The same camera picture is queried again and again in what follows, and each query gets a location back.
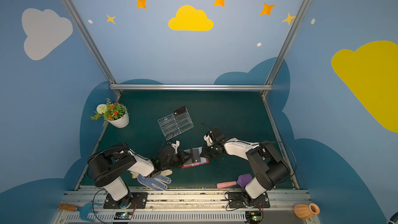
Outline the dark credit card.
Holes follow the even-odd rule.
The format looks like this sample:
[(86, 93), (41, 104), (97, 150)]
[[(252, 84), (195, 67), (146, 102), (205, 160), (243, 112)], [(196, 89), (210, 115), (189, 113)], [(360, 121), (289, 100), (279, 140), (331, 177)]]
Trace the dark credit card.
[(190, 149), (192, 163), (199, 163), (201, 161), (200, 150), (198, 148)]
[(179, 108), (173, 110), (173, 114), (175, 117), (178, 117), (178, 116), (185, 114), (186, 111), (187, 111), (186, 107), (182, 106), (182, 107), (179, 107)]

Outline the red card holder wallet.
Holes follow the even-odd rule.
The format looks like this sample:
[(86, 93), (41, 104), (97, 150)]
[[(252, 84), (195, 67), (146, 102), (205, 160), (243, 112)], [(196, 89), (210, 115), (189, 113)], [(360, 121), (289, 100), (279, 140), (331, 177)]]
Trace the red card holder wallet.
[(187, 149), (183, 152), (186, 161), (181, 166), (182, 169), (201, 166), (209, 163), (209, 160), (207, 158), (201, 157), (202, 147)]

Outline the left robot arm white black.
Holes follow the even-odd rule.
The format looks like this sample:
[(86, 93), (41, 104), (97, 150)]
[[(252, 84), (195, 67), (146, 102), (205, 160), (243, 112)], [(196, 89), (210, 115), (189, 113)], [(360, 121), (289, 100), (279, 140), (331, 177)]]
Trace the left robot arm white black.
[(98, 188), (104, 188), (115, 201), (131, 198), (130, 191), (121, 176), (130, 172), (137, 181), (156, 191), (167, 190), (173, 168), (180, 168), (191, 158), (179, 149), (179, 142), (167, 143), (157, 155), (145, 158), (134, 152), (127, 143), (119, 143), (92, 155), (88, 160), (88, 172)]

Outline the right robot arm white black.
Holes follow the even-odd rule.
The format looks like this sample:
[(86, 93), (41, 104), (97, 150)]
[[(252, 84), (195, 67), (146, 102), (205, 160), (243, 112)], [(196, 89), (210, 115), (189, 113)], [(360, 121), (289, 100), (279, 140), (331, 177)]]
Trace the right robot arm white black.
[(244, 186), (250, 199), (256, 199), (266, 191), (291, 176), (291, 169), (272, 142), (251, 143), (237, 138), (225, 138), (218, 128), (204, 135), (205, 145), (201, 157), (212, 159), (224, 153), (249, 162), (254, 178)]

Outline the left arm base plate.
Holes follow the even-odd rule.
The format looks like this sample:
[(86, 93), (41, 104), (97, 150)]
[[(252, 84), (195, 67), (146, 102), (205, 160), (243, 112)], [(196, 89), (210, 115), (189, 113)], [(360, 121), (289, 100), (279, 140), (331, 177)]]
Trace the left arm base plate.
[(107, 194), (103, 209), (144, 209), (148, 194), (145, 192), (130, 192), (121, 200), (114, 200)]

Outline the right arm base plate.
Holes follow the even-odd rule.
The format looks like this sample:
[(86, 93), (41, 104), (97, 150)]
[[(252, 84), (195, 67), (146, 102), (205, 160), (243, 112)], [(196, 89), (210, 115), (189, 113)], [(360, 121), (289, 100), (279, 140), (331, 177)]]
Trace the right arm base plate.
[(240, 208), (270, 208), (270, 202), (267, 193), (260, 194), (255, 199), (252, 199), (245, 192), (232, 192), (227, 191), (224, 194), (224, 197), (227, 199), (228, 205), (227, 209), (240, 209)]

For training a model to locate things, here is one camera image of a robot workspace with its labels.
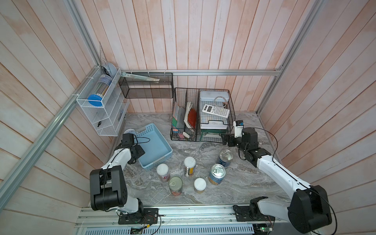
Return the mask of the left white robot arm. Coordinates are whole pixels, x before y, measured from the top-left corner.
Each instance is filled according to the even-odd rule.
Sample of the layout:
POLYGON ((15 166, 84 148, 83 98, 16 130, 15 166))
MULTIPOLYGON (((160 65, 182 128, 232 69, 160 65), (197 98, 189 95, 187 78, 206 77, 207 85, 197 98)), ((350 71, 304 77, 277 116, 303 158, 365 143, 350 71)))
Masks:
POLYGON ((134 134, 122 135, 110 160, 90 173, 90 202, 94 211, 118 210, 137 215, 144 213, 141 200, 128 194, 123 174, 127 165, 134 164, 144 154, 145 151, 134 134))

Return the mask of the white lid small tan can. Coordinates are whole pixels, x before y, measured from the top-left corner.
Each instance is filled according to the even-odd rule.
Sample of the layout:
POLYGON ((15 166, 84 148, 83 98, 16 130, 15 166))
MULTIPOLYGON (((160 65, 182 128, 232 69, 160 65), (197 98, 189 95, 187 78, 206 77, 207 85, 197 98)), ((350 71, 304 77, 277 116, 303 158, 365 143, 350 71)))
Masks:
POLYGON ((197 178, 194 181, 194 190, 197 193, 203 193, 204 190, 206 189, 206 186, 207 186, 207 183, 206 183, 205 179, 203 179, 203 178, 197 178))

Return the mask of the dark blue pull tab can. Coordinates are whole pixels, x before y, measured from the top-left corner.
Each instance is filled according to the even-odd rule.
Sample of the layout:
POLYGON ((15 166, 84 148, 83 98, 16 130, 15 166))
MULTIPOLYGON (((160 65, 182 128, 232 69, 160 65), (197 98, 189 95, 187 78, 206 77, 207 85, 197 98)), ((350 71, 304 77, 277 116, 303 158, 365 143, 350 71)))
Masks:
POLYGON ((216 163, 228 168, 233 161, 233 154, 229 149, 222 150, 217 158, 216 163))

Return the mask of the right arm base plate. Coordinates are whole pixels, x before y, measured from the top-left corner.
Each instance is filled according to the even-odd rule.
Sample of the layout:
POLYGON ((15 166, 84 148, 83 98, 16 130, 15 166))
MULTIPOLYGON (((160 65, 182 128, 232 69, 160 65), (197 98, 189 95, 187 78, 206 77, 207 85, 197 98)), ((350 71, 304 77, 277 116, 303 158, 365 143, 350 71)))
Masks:
POLYGON ((261 214, 255 205, 239 206, 233 205, 237 222, 266 221, 274 222, 275 217, 261 214))

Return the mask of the blue yellow pull tab can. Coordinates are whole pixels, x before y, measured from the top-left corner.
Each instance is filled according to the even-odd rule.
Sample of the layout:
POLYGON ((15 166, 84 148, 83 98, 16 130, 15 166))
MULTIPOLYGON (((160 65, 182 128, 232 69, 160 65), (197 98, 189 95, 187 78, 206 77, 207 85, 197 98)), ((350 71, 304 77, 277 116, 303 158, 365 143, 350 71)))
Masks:
POLYGON ((226 175, 226 169, 221 164, 215 164, 211 167, 209 181, 213 185, 219 185, 226 175))

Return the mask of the light blue plastic basket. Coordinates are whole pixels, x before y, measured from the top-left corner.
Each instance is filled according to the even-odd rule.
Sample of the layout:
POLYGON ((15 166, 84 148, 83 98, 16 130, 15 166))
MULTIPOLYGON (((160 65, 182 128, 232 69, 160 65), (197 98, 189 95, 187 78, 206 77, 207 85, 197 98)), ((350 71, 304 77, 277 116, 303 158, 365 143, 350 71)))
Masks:
POLYGON ((142 168, 151 170, 172 157, 171 146, 155 124, 148 124, 135 132, 138 139, 144 139, 139 143, 145 152, 138 159, 142 168))

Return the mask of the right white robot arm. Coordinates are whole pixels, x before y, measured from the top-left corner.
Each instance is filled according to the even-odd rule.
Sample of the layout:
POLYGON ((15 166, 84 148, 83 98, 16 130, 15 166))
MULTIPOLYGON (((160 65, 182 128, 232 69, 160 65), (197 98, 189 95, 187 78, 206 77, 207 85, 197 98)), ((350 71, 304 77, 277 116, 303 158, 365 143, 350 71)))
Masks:
POLYGON ((289 222, 298 232, 317 233, 317 230, 332 223, 337 216, 329 203, 327 192, 321 186, 313 186, 301 180, 274 159, 273 154, 260 148, 254 127, 237 126, 234 134, 222 137, 222 143, 237 147, 254 167, 271 177, 289 196, 290 203, 272 201, 266 196, 250 200, 250 205, 234 205, 238 222, 261 221, 278 218, 289 222))

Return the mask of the white lid red label can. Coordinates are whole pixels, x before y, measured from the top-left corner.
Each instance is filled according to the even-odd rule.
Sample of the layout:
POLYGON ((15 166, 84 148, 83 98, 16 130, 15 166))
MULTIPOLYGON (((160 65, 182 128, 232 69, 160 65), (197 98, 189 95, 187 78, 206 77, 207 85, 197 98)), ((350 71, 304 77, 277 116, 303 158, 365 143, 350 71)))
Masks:
POLYGON ((167 164, 159 164, 157 166, 157 174, 162 182, 168 182, 170 179, 169 167, 167 164))

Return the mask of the white lid yellow label can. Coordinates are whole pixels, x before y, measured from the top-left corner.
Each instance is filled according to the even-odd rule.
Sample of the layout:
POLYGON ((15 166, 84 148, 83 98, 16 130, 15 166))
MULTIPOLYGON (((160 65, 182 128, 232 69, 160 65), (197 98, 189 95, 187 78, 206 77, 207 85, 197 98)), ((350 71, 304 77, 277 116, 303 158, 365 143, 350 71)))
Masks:
POLYGON ((186 157, 184 159, 185 176, 193 176, 196 167, 196 160, 193 157, 186 157))

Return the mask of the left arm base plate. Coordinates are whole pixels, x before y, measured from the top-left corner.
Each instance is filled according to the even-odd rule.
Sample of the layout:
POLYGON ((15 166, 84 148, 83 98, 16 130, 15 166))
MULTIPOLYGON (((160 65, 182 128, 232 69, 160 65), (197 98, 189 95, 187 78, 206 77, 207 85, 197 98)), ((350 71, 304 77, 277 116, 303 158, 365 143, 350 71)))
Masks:
POLYGON ((121 212, 118 224, 119 225, 152 225, 157 224, 159 220, 158 208, 146 208, 143 213, 124 213, 121 212))
------
**ASSIGNED TASK**.
The lines above from the one with "Outline the left arm base plate." through the one with "For training a" are to be duplicated exactly, ends included, with nothing added.

**SOLUTION TO THE PROBLEM**.
Outline the left arm base plate.
Holes follow the even-odd rule.
The format looks like this sample:
[(86, 93), (41, 104), (97, 150)]
[[(252, 84), (195, 67), (146, 102), (205, 160), (243, 112)], [(196, 89), (210, 115), (189, 113)], [(360, 121), (289, 100), (279, 140), (331, 177)]]
Trace the left arm base plate.
[(107, 194), (103, 209), (144, 209), (148, 194), (145, 192), (130, 192), (121, 200), (114, 200)]

Outline the right arm base plate.
Holes follow the even-odd rule.
The format looks like this sample:
[(86, 93), (41, 104), (97, 150)]
[[(252, 84), (195, 67), (146, 102), (205, 160), (243, 112)], [(196, 89), (210, 115), (189, 113)], [(360, 121), (289, 100), (279, 140), (331, 177)]]
Trace the right arm base plate.
[(240, 208), (270, 208), (270, 202), (267, 193), (260, 194), (255, 199), (252, 199), (245, 192), (232, 192), (227, 191), (224, 194), (224, 197), (227, 199), (228, 205), (227, 209), (240, 209)]

For training a model to locate things, here is one camera image of a robot workspace with its labels.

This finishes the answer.